▶ **Data provided**
──────────────────────────────

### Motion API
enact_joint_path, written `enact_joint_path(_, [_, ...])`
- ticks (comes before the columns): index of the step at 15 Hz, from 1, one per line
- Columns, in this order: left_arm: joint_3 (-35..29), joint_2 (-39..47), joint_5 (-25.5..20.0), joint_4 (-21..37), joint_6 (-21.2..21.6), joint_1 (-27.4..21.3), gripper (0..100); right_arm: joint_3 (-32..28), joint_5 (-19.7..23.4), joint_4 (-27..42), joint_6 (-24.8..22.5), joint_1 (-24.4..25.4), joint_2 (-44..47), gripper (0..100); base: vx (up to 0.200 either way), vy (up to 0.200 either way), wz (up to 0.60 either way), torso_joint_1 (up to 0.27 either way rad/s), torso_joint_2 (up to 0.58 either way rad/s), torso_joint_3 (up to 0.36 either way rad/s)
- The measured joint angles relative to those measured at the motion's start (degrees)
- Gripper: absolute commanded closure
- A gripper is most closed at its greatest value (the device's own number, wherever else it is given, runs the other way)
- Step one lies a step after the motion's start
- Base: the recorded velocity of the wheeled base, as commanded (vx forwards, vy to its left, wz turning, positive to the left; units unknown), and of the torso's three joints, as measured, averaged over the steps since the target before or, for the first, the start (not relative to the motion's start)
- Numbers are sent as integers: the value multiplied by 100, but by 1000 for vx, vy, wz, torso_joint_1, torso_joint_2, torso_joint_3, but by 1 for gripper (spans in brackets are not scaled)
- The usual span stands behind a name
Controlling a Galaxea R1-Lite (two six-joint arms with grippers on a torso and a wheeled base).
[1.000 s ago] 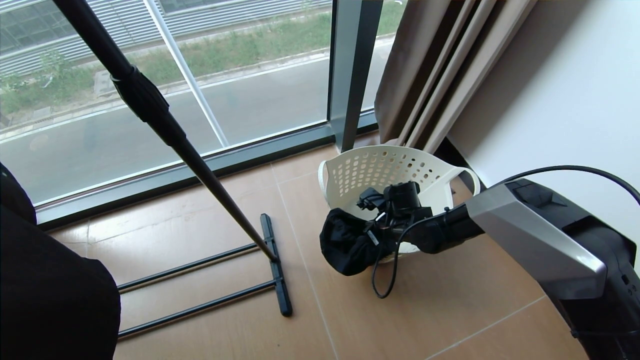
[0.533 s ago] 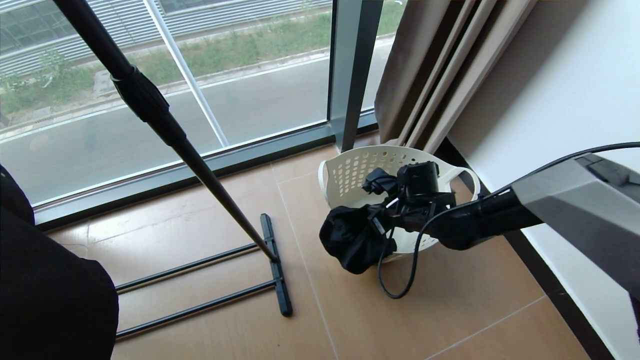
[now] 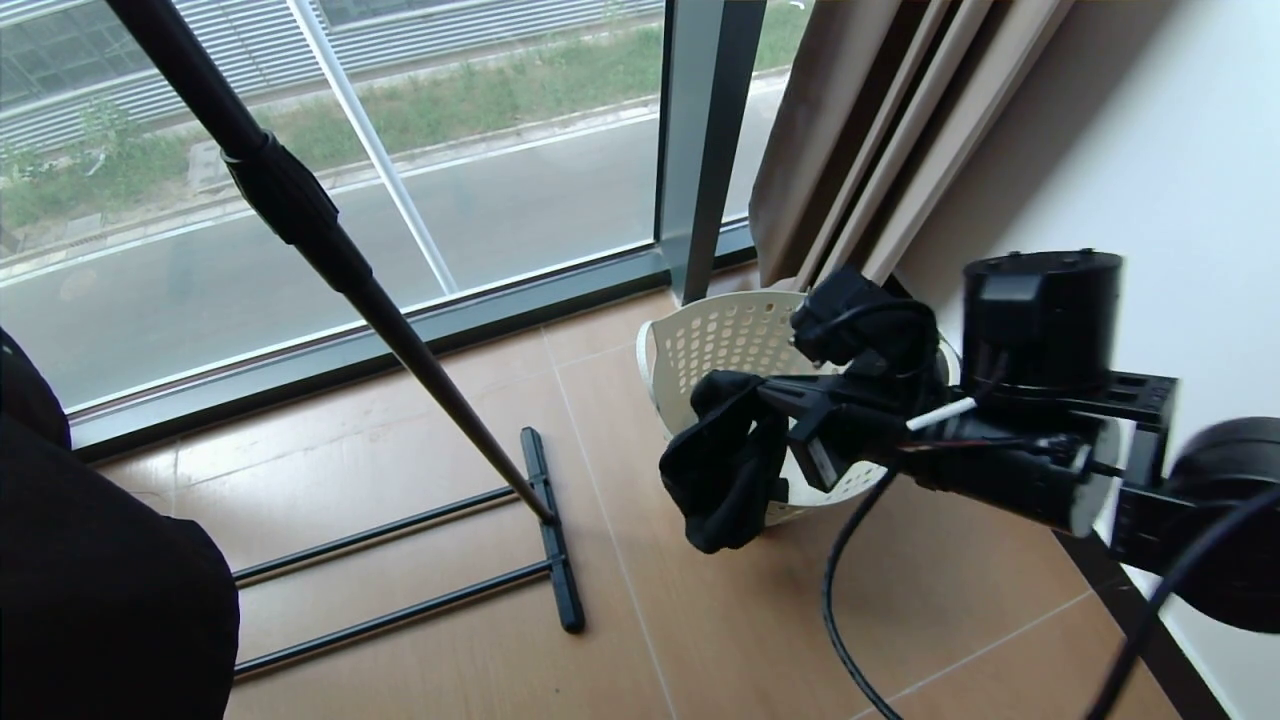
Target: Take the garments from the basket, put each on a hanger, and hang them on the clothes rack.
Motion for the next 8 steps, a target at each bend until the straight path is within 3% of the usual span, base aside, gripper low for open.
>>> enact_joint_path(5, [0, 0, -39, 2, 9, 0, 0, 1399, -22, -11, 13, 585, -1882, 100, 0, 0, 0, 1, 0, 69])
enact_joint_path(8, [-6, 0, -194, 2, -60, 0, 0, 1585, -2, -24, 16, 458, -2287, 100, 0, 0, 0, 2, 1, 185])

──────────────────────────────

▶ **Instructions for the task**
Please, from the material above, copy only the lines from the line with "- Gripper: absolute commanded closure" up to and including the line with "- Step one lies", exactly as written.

▶ **Written solution**
- Gripper: absolute commanded closure
- A gripper is most closed at its greatest value (the device's own number, wherever else it is given, runs the other way)
- Step one lies a step after the motion's start

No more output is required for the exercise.